La Oficina de Libertad Condicional también alega que Boosie rompió las reglas al hacer ese viaje a Texas desde su estado natal de Georgia sin permiso, así como al dar positivo por marihuana, una sustancia ilegal a nivel federal, durante un análisis de drogas reciente. Por todo esto, las autoridades dicen que Boosie debería tener revocada su sentencia sin prisión y reemplazada por un término de 18 meses en prisión.
“Su comportamiento demuestra un desprecio por la autoridad de la corte y una falta de voluntad para cumplir con las expectativas establecidas para facilitar una transición exitosa a la comunidad”, dice la presentación de la corte del miércoles. “Además, su historial refleja una participación prolongada en un estilo de vida criminal desde una edad temprana. Este estilo de vida ha seguido expuesto a situaciones de alto riesgo e influencias criminógenas, incluyendo violencia, posesión de armas, asociaciones con pares antisociales y uso de sustancias ilegales”.
La Oficina de Libertad Condicional dice que esta recomendación de sentencia federal debería ser consecutiva con cualquier posible castigo que reciba en el caso de agresión de Houston.

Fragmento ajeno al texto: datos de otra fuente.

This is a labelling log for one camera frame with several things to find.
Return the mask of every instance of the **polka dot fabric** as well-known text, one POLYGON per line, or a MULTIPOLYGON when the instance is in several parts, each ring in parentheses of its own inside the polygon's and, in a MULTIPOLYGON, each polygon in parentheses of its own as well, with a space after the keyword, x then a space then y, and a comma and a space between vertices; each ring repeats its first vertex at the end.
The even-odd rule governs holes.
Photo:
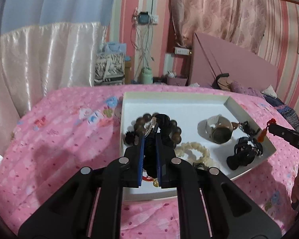
MULTIPOLYGON (((131 85, 54 91, 19 121, 0 165, 0 215, 14 233, 81 167, 101 168, 119 157, 122 99, 128 91, 230 95, 261 128, 271 118, 291 128, 265 100, 220 90, 131 85)), ((290 195, 299 150, 268 137, 277 152, 235 183, 285 232, 295 216, 290 195)), ((125 202, 121 238, 179 238, 177 199, 125 202)))

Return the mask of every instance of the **orange tassel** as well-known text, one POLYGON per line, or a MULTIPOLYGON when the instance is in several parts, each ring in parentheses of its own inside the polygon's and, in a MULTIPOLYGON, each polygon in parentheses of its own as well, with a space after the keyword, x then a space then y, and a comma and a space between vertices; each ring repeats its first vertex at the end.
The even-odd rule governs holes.
POLYGON ((260 133, 259 137, 257 138, 259 143, 262 143, 265 140, 265 136, 267 135, 267 130, 268 130, 268 127, 263 129, 262 132, 260 133))

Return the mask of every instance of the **gold pendant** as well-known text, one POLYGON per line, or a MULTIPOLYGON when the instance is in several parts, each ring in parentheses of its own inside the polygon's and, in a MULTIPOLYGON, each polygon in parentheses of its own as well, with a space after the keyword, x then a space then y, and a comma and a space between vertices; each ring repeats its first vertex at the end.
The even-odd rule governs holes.
POLYGON ((154 185, 155 187, 159 187, 159 183, 158 183, 158 180, 157 180, 157 179, 154 179, 154 180, 153 180, 153 185, 154 185))

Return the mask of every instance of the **pink headboard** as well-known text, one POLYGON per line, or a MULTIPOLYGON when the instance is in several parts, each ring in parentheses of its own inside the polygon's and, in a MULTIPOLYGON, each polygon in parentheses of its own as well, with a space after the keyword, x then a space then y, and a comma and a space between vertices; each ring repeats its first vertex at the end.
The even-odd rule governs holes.
POLYGON ((261 57, 220 38, 194 34, 190 84, 211 85, 216 76, 229 73, 230 79, 263 91, 277 86, 277 67, 261 57))

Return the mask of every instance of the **wall socket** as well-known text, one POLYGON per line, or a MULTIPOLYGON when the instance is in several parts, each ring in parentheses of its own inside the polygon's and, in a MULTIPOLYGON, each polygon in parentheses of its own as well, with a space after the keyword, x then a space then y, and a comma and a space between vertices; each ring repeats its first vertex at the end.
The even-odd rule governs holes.
POLYGON ((175 47, 174 53, 175 55, 189 56, 191 51, 187 48, 175 47))
POLYGON ((152 24, 157 25, 158 24, 158 15, 152 15, 151 21, 152 21, 152 24))

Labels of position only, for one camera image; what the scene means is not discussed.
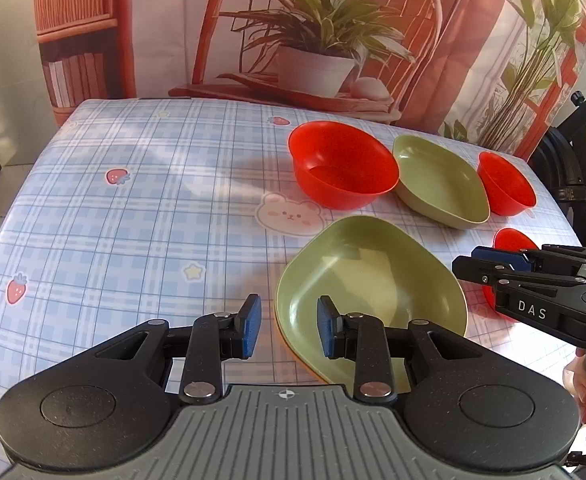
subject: blue gripper pad
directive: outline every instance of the blue gripper pad
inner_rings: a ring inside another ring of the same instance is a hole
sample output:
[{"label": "blue gripper pad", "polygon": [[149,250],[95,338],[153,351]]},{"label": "blue gripper pad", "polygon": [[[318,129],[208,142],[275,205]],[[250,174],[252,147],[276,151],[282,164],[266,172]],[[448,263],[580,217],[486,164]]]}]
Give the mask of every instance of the blue gripper pad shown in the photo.
[{"label": "blue gripper pad", "polygon": [[533,265],[529,262],[524,254],[513,253],[511,251],[502,251],[491,247],[476,247],[471,253],[471,257],[479,260],[488,260],[500,264],[510,265],[513,270],[527,270],[531,272]]},{"label": "blue gripper pad", "polygon": [[322,298],[317,300],[317,330],[320,333],[320,341],[324,356],[331,357],[334,351],[334,341],[332,332],[332,319],[330,318],[329,309]]},{"label": "blue gripper pad", "polygon": [[244,339],[243,348],[244,358],[248,359],[252,356],[257,343],[257,336],[260,333],[260,326],[262,325],[262,299],[257,294],[251,294],[246,298],[246,302],[242,309],[248,308],[249,313],[244,320]]}]

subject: tablecloth
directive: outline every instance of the tablecloth
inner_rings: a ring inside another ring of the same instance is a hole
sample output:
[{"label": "tablecloth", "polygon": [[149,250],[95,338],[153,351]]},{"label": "tablecloth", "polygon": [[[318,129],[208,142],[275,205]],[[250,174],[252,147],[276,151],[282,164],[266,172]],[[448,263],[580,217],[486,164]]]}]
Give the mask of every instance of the tablecloth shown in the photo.
[{"label": "tablecloth", "polygon": [[[460,231],[408,209],[394,193],[362,210],[307,207],[295,226],[273,224],[272,201],[308,204],[292,171],[288,134],[332,119],[389,148],[400,135],[436,142],[477,165],[481,148],[329,114],[223,100],[84,102],[42,152],[0,230],[0,397],[13,384],[129,329],[161,317],[171,326],[236,311],[260,294],[253,357],[224,363],[227,383],[312,384],[279,335],[273,301],[286,263],[337,218],[366,214],[397,225],[446,265],[515,227],[537,244],[577,245],[552,197],[524,161],[509,159],[537,193],[513,218],[491,216]],[[466,335],[559,380],[573,348],[486,306],[463,284]],[[176,391],[182,362],[168,390]],[[0,445],[0,472],[8,465]]]}]

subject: green dish
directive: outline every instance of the green dish
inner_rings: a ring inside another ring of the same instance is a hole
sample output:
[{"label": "green dish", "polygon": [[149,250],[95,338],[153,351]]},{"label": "green dish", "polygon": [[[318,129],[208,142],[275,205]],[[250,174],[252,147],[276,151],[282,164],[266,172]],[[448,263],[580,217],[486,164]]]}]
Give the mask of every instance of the green dish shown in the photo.
[{"label": "green dish", "polygon": [[[328,294],[341,314],[362,312],[386,326],[428,319],[464,335],[466,299],[448,270],[404,231],[379,218],[337,220],[304,247],[279,280],[275,314],[285,341],[315,373],[351,390],[355,363],[324,357],[317,299]],[[393,359],[395,385],[410,390],[403,359]]]},{"label": "green dish", "polygon": [[395,192],[411,209],[457,229],[489,219],[484,184],[463,158],[426,139],[401,136],[393,143],[400,167]]}]

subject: strawberry print
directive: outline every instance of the strawberry print
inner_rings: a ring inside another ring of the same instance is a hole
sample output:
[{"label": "strawberry print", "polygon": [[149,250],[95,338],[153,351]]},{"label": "strawberry print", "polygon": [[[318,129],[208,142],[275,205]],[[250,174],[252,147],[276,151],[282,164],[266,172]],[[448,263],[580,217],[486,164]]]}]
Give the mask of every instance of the strawberry print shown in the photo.
[{"label": "strawberry print", "polygon": [[14,305],[26,293],[26,276],[21,272],[17,273],[6,287],[6,301]]},{"label": "strawberry print", "polygon": [[270,122],[276,124],[277,126],[286,126],[287,124],[291,123],[291,121],[285,119],[284,117],[271,117]]},{"label": "strawberry print", "polygon": [[109,170],[106,172],[106,182],[112,184],[113,186],[120,186],[124,184],[131,176],[128,174],[127,170],[123,168],[115,168],[114,170]]}]

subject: plant pot
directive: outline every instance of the plant pot
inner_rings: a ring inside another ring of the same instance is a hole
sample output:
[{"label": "plant pot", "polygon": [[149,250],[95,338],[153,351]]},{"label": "plant pot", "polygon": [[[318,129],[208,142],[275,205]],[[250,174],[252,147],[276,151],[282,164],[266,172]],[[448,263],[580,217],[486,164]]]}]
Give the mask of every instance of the plant pot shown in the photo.
[{"label": "plant pot", "polygon": [[320,97],[335,97],[355,66],[355,60],[280,46],[278,65],[280,88]]}]

Boosie está actualmente en libertad bajo fianza en ese asunto y programado para comparecer en la corte en septiembre.
Boosie negó violar su libertad supervisada en una publicación del miércoles en X, en la que el rapero dijo que tenía permiso para viajar a Houston, y que ha estado “completamente limpio” de drogas desde el inicio de la libertad condicional.

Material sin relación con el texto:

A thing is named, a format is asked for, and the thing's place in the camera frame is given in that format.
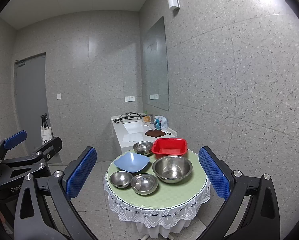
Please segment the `folded brown towel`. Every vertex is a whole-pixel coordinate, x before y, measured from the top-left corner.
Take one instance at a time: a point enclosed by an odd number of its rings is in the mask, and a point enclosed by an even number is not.
[[[155,137],[155,138],[157,138],[157,137],[161,137],[161,136],[163,136],[163,135],[165,135],[166,133],[165,132],[162,132],[162,131],[160,131],[160,130],[148,130],[146,133],[145,133],[145,135],[147,135],[147,136],[151,136],[151,137]]]

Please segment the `silver bolt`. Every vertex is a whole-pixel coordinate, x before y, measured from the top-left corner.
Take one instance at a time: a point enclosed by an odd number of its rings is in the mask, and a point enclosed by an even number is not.
[[[63,172],[62,171],[55,171],[54,172],[54,177],[61,177],[62,176],[62,174],[63,174]]]
[[[32,174],[27,174],[26,176],[25,176],[25,179],[26,180],[30,180],[32,178]]]
[[[267,173],[265,173],[265,174],[264,174],[264,178],[265,178],[265,179],[270,179],[270,175],[267,174]]]
[[[242,173],[240,171],[234,171],[235,177],[240,177]]]

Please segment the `red plastic basin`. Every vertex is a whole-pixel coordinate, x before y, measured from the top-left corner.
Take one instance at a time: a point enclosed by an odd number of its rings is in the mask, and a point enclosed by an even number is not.
[[[157,159],[166,155],[184,155],[187,153],[187,141],[179,138],[160,138],[154,142],[152,152]]]

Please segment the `stainless steel bowl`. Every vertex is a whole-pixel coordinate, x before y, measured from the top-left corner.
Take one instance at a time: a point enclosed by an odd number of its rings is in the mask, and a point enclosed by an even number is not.
[[[152,168],[163,182],[172,184],[180,182],[191,174],[193,165],[182,156],[168,155],[157,159]]]
[[[143,173],[132,178],[132,189],[140,195],[148,195],[155,191],[158,185],[157,178],[148,173]]]
[[[138,142],[133,145],[133,149],[136,153],[142,155],[150,155],[152,153],[153,144],[151,142]]]
[[[127,171],[117,171],[110,176],[110,182],[115,187],[125,188],[130,184],[132,178],[133,175]]]

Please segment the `blue textured pad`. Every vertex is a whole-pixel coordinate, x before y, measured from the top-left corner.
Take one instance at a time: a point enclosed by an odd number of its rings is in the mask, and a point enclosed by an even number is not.
[[[81,163],[77,166],[66,183],[66,195],[68,199],[77,197],[93,169],[97,159],[97,153],[94,148],[91,148],[86,154]]]
[[[203,147],[199,150],[198,159],[217,195],[227,200],[230,195],[229,181],[225,177],[224,173]]]
[[[26,138],[27,133],[24,130],[22,130],[5,140],[4,149],[12,150],[16,145],[19,145],[21,142],[25,141]]]

“No soy estúpido. Mi oficial de libertad condicional ha sido justo conmigo durante todo este proceso. Son las personas por encima de él quienes tienen problemas conmigo”, escribió Boosie en la publicación. “No me quedaré de brazos cruzados y permitiré que estas personas arrastren mi nombre. Tengo varias horas de servicio comunitario completadas. He estado haciendo un buen trabajo en libertad condicional federal. Mis abogados y yo estamos trabajando para que este otro caso sea desestimado”.
Boosie, quien previamente pasó tiempo en prisión por cargos de drogas, ha enfrentado este caso federal actual desde 2023 por poseer ilegalmente un arma como un delincuente condenado. Los detalles de su arresto fueron inusuales; después de que las autoridades locales vieron una pistola escondida en el cinturón de Boosie mientras monitoreaban la cuenta de Instagram de un “miembro conocido de pandillas” en San Diego, lo siguieron en tiempo real con un helicóptero y luego encontraron una pistola Glock en su vehículo durante una parada de tráfico.
Después de años de altibajos procesales, el caso contra Boosie estaba programado para un juicio el verano pasado. Pero en agosto, el rapero dijo que aceptaría un acuerdo porque estaba “cansado de luchar”.